Health Checks in SpringBoot

Venkata Kambhampaty
5 min readJan 14, 2019

What do you know about Health Checks?” asked my manager in one of the daily standups. This question couldn’t have come at a worse time. After going through a dozen or so Sprints and spending the last few weeks getting the application ready for prime time, everyone in the team was ready for some R&R, certainly not in a mood to add some more code.

“We can specify a URL in the deployment descriptor that will be executed by the container repeatedly at a configured time interval. On error, a container will execute the health check URL some number times after which it reboots the service in the hope that it fixes the underlying issues,” I replied, cursing myself for not thinking about this aspect of the project.

“I talked to few other teams. They all have Health Checks in place. I think we should have it for our application as well,” said my manager.

Perfect another useless box to check before moving to production, I thought myself. “We can have a simple Ping Rest API and configure that to be the Health Check URL quickly,” I said. I patted myself in the back for coming up with that idea and felt like I saved the day.

“Health Checks are not just important, I would like them to be useful. I just don’t want it to be a bureaucratic box to check,” my manager said as if he read my mind.

“Even we developed a complex Health Check API, all that Container does is restart the application if the Health Check fails three times,” I said, standing my ground, getting the feeling that my dog is not hunting.

“Restarting the application instance is like surgery.
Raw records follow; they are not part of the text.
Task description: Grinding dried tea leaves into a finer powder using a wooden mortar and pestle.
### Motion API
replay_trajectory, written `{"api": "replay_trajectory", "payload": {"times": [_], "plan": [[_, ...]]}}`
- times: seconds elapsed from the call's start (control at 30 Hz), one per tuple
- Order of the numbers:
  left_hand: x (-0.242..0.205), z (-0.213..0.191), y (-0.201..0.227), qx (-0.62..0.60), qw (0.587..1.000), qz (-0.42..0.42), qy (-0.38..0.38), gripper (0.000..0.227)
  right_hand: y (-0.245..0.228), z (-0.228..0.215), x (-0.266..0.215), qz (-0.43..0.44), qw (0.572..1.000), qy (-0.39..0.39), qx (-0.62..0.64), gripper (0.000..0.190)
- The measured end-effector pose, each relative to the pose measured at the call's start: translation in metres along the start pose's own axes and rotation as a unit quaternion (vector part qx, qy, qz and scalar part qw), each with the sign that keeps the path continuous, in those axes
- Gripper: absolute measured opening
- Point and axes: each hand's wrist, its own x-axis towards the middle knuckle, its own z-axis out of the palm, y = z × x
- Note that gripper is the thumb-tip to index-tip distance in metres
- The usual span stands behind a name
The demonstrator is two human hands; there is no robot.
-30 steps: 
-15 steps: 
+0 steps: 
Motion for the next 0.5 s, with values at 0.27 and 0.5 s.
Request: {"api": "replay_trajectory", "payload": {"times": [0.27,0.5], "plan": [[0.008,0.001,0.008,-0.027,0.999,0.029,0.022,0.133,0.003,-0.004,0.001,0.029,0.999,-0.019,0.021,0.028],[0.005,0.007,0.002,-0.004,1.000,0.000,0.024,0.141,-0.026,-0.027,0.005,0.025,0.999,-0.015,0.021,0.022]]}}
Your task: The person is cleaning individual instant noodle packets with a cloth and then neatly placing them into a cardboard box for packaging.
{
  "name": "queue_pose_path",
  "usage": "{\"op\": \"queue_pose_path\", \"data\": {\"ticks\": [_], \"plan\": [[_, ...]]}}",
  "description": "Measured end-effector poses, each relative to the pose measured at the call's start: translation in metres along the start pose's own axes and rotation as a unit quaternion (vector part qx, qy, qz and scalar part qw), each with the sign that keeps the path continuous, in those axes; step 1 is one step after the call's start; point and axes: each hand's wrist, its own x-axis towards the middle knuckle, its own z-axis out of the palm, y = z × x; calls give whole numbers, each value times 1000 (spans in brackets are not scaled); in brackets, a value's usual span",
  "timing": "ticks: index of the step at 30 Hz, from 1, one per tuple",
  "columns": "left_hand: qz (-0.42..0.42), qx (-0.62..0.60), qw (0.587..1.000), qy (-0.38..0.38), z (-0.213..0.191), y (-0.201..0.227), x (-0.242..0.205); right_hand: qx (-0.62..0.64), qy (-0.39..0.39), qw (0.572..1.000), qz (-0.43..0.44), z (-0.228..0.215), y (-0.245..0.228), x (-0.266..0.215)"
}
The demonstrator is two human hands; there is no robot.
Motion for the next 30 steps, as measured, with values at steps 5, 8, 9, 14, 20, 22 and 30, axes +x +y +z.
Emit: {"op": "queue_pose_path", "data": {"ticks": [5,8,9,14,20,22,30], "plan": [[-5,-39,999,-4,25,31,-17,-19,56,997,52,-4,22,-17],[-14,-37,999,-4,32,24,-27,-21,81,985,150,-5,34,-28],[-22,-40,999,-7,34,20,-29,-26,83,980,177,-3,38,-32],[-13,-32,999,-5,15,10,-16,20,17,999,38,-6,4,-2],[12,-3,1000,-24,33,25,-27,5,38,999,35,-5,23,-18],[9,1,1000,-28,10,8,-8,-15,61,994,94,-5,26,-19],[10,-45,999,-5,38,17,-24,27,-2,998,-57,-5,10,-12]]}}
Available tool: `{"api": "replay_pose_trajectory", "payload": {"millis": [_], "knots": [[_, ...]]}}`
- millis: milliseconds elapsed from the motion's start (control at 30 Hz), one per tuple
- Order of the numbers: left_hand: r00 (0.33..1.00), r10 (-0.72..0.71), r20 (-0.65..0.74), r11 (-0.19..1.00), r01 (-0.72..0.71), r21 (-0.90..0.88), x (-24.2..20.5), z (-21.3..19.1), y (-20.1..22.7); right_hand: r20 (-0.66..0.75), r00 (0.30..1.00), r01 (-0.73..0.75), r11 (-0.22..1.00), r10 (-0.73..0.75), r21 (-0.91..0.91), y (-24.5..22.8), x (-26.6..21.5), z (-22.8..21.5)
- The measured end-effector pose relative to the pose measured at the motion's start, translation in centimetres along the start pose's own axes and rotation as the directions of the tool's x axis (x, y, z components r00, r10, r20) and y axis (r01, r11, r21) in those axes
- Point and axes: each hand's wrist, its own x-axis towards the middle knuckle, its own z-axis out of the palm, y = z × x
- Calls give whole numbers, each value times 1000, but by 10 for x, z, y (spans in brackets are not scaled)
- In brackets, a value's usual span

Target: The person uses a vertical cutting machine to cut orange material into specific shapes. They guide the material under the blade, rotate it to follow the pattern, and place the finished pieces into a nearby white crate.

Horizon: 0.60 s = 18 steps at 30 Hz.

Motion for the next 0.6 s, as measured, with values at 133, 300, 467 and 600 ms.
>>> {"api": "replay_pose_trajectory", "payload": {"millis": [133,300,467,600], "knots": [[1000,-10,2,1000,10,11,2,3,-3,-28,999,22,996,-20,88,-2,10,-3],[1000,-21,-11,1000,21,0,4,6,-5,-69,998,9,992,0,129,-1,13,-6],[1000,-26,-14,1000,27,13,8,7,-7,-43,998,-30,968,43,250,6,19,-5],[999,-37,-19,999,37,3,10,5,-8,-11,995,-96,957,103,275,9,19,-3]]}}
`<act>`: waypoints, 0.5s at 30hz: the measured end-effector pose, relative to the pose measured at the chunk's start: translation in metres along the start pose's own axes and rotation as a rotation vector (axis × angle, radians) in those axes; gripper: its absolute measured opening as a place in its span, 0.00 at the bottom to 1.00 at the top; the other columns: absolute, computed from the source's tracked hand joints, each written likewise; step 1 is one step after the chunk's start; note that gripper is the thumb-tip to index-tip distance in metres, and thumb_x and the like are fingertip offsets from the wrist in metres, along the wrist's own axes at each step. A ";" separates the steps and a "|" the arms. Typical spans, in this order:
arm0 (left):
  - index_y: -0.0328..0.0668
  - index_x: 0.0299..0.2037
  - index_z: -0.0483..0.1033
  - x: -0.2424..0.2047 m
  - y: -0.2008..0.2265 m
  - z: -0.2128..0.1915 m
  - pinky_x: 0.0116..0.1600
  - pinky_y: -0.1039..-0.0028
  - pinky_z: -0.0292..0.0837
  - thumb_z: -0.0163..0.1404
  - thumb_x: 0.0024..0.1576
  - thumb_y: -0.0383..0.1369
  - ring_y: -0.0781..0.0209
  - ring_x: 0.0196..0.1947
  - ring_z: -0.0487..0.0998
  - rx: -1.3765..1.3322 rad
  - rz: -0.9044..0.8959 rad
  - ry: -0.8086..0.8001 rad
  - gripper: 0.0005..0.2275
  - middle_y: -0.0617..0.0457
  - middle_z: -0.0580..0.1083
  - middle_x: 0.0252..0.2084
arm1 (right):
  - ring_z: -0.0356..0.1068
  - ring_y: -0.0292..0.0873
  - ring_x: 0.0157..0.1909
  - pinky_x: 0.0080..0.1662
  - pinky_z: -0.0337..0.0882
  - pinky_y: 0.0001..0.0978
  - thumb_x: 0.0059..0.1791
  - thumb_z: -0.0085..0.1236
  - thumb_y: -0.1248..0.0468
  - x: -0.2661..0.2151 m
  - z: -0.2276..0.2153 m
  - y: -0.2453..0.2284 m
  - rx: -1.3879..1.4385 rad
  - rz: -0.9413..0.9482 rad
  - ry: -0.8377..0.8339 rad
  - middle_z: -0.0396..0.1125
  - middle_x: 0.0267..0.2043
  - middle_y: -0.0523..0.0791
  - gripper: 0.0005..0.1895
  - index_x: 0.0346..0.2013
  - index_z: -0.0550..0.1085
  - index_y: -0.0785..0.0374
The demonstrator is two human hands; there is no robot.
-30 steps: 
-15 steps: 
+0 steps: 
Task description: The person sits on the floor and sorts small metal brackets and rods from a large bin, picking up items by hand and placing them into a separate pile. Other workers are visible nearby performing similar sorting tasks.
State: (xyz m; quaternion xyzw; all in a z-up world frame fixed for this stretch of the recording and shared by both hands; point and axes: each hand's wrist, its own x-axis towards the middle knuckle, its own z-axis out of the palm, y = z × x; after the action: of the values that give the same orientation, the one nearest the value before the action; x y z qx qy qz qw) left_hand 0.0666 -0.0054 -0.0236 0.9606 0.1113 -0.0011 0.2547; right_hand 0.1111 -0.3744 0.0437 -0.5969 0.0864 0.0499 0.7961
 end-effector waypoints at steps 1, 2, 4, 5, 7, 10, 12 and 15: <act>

We all go to annual physical to find out about our body. The doctor physically checks you, orders blood and other tests, compares reports, and, if there is a need, tweaks the medication. The idea here is to avoid or postpone an invasive action. I would like our Health Checks to generate a report about the application that helps me understand how it is doing,” quipped my manager.

“What exactly are we looking for the Health Check to do?” I mumbled, digesting the annual physical analogy and realizing that I am going to bring my bed to work knowing that a new WFH policy was in effect now.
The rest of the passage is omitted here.